• DATASET SECTION
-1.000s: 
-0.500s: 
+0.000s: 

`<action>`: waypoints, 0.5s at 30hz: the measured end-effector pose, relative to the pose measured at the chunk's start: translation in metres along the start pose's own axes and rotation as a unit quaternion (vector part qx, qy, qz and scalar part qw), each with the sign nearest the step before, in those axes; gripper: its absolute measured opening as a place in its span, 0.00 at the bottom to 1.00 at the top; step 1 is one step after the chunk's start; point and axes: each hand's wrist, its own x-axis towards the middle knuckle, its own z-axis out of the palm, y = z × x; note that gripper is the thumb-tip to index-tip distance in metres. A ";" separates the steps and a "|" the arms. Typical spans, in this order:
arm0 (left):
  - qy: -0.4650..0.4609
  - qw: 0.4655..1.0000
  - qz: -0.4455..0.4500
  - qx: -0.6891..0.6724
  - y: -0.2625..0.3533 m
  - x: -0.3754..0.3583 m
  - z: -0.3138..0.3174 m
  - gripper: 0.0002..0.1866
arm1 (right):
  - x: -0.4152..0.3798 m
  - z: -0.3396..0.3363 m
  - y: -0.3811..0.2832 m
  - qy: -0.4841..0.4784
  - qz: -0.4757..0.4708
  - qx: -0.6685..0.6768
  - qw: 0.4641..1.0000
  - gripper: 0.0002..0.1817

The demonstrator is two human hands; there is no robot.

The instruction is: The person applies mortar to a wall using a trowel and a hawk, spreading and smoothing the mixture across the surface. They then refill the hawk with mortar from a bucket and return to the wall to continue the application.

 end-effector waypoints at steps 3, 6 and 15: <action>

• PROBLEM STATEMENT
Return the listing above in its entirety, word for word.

• RESULT OF THE TASK
-1.000s: 
-0.500s: 
+0.000s: 

`<action>`: waypoints, 0.5s at 30hz: the measured end-effector pose, relative to the pose measured at the chunk's start: translation in metres along the start pose's own axes and rotation as a unit quaternion (vector part qx, qy, qz and scalar part qw), each with the sign nearest the step before, in those axes; gripper: its absolute measured opening as a place in its span, 0.00 at the bottom to 1.00 at the top; step 1 is one step after the chunk's start; point and axes: each hand's wrist, its own x-axis towards the middle knuckle, its own z-axis out of the palm, y = z × x; note that gripper is the thumb-tip to index-tip distance in metres. A ";" separates the steps and a "|" the arms. Typical spans, in this order:
arm0 (left):
  - qy: -0.4650..0.4609
  - qw: 0.4655..1.0000
  - qz: -0.4455..0.4500
  - qx: -0.6891..0.6724
  - y: -0.2625..0.3533 m
  - x: -0.3754..0.3583 m
  - z: -0.3138..0.3174 m
  - gripper: 0.0002..0.1866
arm1 (right):
  - x: -0.4152..0.3798 m
  - z: -0.3396..0.3363 m
  - y: -0.3811..0.2832 m
  - qy: -0.4841..0.4784
  - qz: -0.4757..0.4708
  - qx: -0.6685..0.6768
  - qw: 0.4641..1.0000
  - gripper: 0.0002..0.1817

The demonstrator is two human hands; there is no robot.

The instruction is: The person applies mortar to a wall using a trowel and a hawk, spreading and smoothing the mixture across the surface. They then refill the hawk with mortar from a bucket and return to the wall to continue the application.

 end-effector waypoints at steps 3, 6 and 15: <action>

The work on this exercise is complete.